As I’m dreaming of my dream school, I’m thinking about how we teach history. We start with us, thinking kids can only understand things by beginning with themselves. We talk about our neighborhoods, our cities. We move out – and it appears that we do so in no particular order – studying history and social studies without any overarching narrative. In North Dakota, in fourth grade we study North Dakota history. In sixth, we jump back and study the middle ages and build castles and forts. What??

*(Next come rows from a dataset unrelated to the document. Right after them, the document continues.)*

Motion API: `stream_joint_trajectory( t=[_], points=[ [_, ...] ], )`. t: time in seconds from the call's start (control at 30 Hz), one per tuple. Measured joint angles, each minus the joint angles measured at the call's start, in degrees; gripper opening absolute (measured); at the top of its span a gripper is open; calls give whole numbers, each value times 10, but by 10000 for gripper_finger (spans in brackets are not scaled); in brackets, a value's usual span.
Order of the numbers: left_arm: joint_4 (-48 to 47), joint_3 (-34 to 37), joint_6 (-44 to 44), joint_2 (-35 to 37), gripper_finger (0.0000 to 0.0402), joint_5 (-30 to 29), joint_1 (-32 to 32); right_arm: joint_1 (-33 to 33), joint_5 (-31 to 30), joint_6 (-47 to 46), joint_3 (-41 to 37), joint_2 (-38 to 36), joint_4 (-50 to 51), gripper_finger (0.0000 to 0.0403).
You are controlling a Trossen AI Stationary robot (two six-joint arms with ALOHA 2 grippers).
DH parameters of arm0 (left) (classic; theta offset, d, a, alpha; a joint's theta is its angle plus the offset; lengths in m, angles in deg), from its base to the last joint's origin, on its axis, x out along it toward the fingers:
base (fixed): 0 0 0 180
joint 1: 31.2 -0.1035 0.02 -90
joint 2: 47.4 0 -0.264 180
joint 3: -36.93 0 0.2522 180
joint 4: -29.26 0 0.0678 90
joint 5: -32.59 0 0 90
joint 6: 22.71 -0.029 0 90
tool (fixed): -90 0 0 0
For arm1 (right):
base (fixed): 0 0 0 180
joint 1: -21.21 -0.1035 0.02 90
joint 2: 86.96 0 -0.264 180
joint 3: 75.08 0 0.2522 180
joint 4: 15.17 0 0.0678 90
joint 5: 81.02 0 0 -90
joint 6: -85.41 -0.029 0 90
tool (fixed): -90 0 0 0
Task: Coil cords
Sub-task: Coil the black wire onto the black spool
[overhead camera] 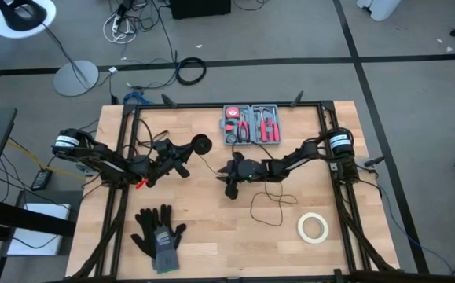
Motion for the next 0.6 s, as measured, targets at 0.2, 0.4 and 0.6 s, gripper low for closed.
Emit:
stream_joint_trajectory(
  t=[0.2, 0.4, 0.6],
  points=[
    [-2, 0, 1, 0, 0, 3, 0, 11, 11, -1, 18, 5, 12, 100],
    [-17, 0, 2, 0, 0, 16, 0, 27, 8, -12, 17, -5, 42, 11],
    [-78, 0, 14, 0, 0, 35, 1, 48, 1, -40, 17, -98, 165, 4]
  ],
)
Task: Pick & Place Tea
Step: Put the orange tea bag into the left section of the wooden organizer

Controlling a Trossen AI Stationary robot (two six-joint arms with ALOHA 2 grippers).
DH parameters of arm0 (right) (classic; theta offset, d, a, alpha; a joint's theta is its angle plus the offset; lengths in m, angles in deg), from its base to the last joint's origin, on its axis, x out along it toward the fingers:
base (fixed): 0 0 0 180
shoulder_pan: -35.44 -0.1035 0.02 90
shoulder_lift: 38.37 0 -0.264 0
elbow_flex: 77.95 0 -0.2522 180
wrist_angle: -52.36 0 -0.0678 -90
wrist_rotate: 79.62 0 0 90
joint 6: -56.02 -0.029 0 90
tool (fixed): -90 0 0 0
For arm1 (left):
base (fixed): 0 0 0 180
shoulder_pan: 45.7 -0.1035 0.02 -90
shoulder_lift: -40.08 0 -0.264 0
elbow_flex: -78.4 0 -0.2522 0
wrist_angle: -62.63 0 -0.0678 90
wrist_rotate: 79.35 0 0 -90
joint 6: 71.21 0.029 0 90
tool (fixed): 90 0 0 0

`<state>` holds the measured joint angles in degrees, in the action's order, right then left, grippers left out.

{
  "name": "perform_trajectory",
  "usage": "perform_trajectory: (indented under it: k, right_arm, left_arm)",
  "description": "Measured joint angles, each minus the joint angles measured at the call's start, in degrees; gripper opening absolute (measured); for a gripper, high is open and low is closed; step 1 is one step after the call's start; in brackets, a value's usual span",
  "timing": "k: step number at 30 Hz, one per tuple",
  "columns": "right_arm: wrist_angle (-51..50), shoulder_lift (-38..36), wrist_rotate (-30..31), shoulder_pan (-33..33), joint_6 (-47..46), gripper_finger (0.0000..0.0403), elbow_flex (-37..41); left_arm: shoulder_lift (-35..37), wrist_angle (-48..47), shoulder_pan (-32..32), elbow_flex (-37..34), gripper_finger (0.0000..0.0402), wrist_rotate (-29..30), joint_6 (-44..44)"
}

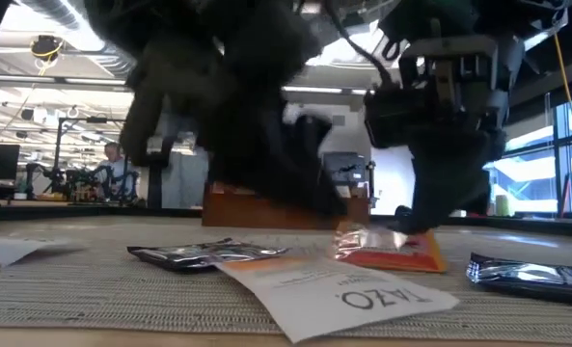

That’s not how we engage with story. And kids do want stories – we long for them from the very beginning, toddling over to our parents, board books in sticky hands, demanding Winnie the Pooh and The Three Little Pigs. Kids have an amazing interest in narrative and context. So why not begin history with the beginning? What is better suited for 5 and 6 year olds than the almost cartoon-like images of the ancient Egyptians? What 7 or 8 year old wouldn’t want to dress up in togas and talk about ancient Greek architecture, inventions, and ideas? Instead of teaching these periods out of context and out of order, we could move through the narrative, always tying in new stories to the old, making connections as to why things unfolded as they did, and how one period of history impacts the next.
This is not a novel idea, by the way. Take a moment and google “elementary history narrative” and you’ll be flooded with research and discussion on this approach. Here’s a good place to start. I also have personal experience as I’ve enjoyed teaching my own kids with this narrative approach. Instead of social studies and history being a disconnected list of names, dates, and events, history for us is a piece of literature – our human story – that we uncover and explore together. How can we possibly study and understand the American Revolution without the context of Greek philosophy and the ideas of the Renaissance and the European Enlightenment (and all that great and sometimes chaotic stuff in between)? And what better way to learn about monarchies and democracies than to study them as they unfold and develop?
I mention history and social studies as two separate topics, the former being the study of the past, the latter focusing on our present. I’d now like to introduce you to John Hunter, a remarkable public school teacher who lets 4th grade kids explore and solve world problems through creative exploration, negotiation, strategy building, and sometimes warfare. His methods reflect another aspect of education I’d like to see brought back into the schools: hands-on, messy, exploratory learning.
What do you think? How do you want your children to learn our human story?